WORK REQUEST> From the first line to the last, repeat the data exactly but leave out the pictures.

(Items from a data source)
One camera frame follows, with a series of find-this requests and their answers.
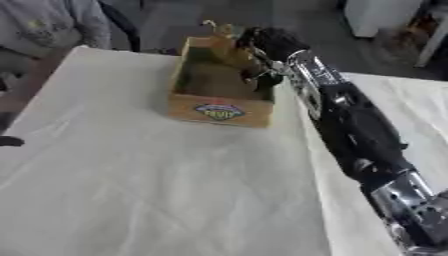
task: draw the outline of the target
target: robotic arm
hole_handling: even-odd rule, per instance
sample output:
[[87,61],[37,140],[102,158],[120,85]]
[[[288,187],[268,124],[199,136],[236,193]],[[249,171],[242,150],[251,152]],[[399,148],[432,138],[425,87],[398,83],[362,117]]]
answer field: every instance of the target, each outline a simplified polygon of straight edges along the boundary
[[256,79],[261,89],[290,80],[342,171],[359,183],[405,255],[448,255],[448,190],[430,189],[404,158],[407,145],[366,95],[284,30],[251,28],[236,46],[260,67],[243,71],[244,80]]

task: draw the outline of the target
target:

RESULT BELOW>
One camera frame follows, with a series of find-this requests and their answers.
task: draw the outline of the target
target: robotic arm
hole_handling: even-odd rule, per instance
sample output:
[[87,61],[37,140],[102,158],[120,85]]
[[[288,187],[268,124],[199,136],[236,193]],[[249,171],[242,150],[251,152]],[[399,148],[432,138],[425,87],[398,83],[362,117]]]
answer field: every instance of the target, each outline a simplified polygon of straight edges along the boundary
[[256,79],[261,89],[290,80],[342,171],[359,183],[405,255],[448,255],[448,190],[430,189],[404,158],[407,145],[366,95],[284,30],[251,28],[236,46],[260,67],[243,71],[244,80]]

task: draw the outline of the target
target:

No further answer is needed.